Molly Larkin’s Introduction to The Wind Is My Mother; The Life and Teachings of a Native American Shaman
In 1987, I was ready to die. In a twelve month period, I lost my business to an unscrupulous partner, filed for personal bankruptcy, my lover committed suicide and, after rebounding into a relationship with an old boyfriend, I was left for a nineteen-year old receptionist. My life was at its darkest point, and I had gone so far as to make a plan to end it. Then I met Bear Heart.
His words gave me hope, and my work with him since then has dramatically changed my life. It seemed only natural that a book on his teachings could inspire countless others just as he has helped and inspired me.
Looking back, I see my life as one long spiritual quest. My journey began with my wanting to be a nun in the eighth grade and changed course as I declared myself an atheist by my senior year of high school. In college I experimented with drugs and followed that with twelve years of practicing meditation — two of them in an ashram. But neither chemicals nor Eastern religion brought me real peace of mind.
I gradually noticed, however, that when I was out in nature I felt a sense of serenity that years of struggling with meditation never gave me. Since Native American “religion” is based on a relationship with the earth and all living things, finding a Native American teacher willing to work with non-Indians — with me — seemed the clearest answer to finding peace and balance in my life.

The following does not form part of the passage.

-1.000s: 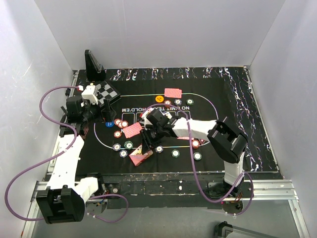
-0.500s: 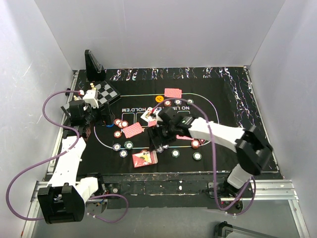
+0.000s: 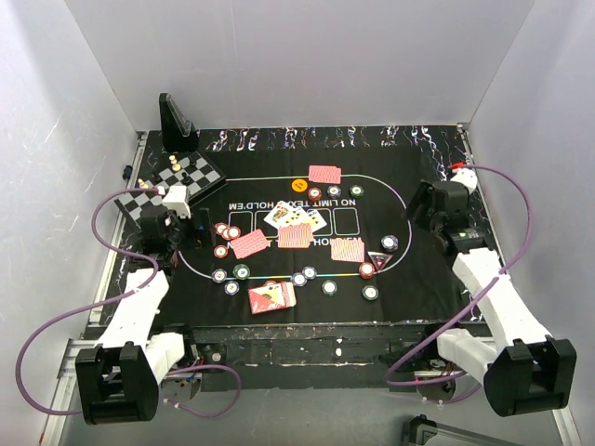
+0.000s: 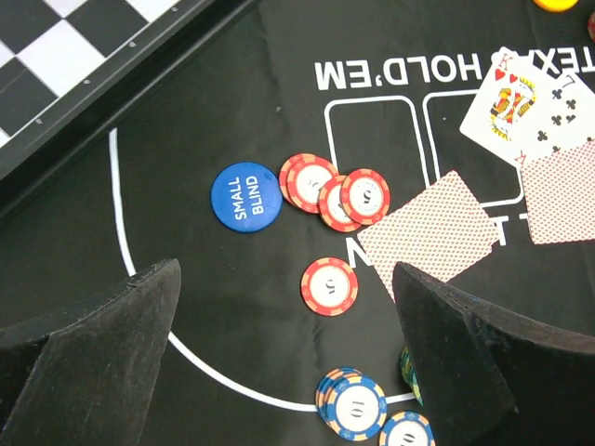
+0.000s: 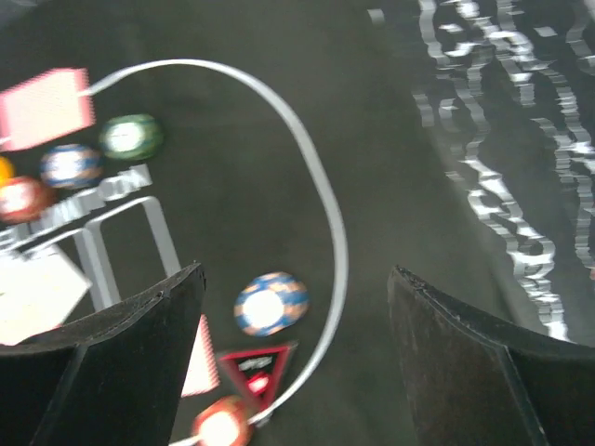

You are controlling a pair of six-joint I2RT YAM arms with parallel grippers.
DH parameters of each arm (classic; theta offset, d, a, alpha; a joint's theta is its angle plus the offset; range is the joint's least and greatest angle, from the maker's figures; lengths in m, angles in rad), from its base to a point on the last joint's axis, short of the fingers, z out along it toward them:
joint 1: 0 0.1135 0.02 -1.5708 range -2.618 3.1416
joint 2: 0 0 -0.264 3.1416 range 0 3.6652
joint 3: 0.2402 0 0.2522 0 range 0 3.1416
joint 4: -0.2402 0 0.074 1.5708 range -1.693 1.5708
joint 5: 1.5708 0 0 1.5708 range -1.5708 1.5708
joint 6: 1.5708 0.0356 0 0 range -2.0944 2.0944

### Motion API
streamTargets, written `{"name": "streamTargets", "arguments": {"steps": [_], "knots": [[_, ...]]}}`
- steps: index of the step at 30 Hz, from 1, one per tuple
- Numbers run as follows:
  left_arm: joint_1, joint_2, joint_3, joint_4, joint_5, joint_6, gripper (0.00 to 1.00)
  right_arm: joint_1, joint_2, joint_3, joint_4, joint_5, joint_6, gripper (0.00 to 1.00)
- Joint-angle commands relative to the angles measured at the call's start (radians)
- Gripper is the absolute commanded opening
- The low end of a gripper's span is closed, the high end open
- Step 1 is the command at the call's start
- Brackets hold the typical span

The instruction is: Distribute texas hold em gaming equipment

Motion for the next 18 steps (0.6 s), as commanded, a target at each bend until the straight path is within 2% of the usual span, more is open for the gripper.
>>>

Not long after my search for a Native teacher began, I met Cougar, a man of both white and Native American heritage, who I came to love very deeply. His suicide in March of 1987 was a devastating blow to me but, as is often the case with life’s tragedies, it proved to be a significant turning point in my life. Three weeks after Cougar’s death, I traveled to Washington state for his memorial service and it was there that I met Bear Heart. Many people were there grieving for Cougar, yet Bear Heart consoled them all with great warmth, depth, humor and compassion — his ability to lift up our spirits seemed boundless.
Within a few months after I returned home to California, Bear Heart came to Los Angeles to conduct ceremonies and workshops. I attended them all and a friend, knowing of my deep depression, suggested I meet privately with him. I had no idea of what to expect, but something inside — perhaps intuition, or simply desperation — told me it would be a good idea.
I spoke with Bear Heart about the past year and of my thoughts about wanting to end my life. During the thirty minutes I spent with him, he said one thing I’ll never forget: “There are many kinds of death. It isn’t necessary to leave the physical body in order to let a part of you die that doesn’t serve you any longer. When you allow that to happen, you can be reborn into a new and better life.”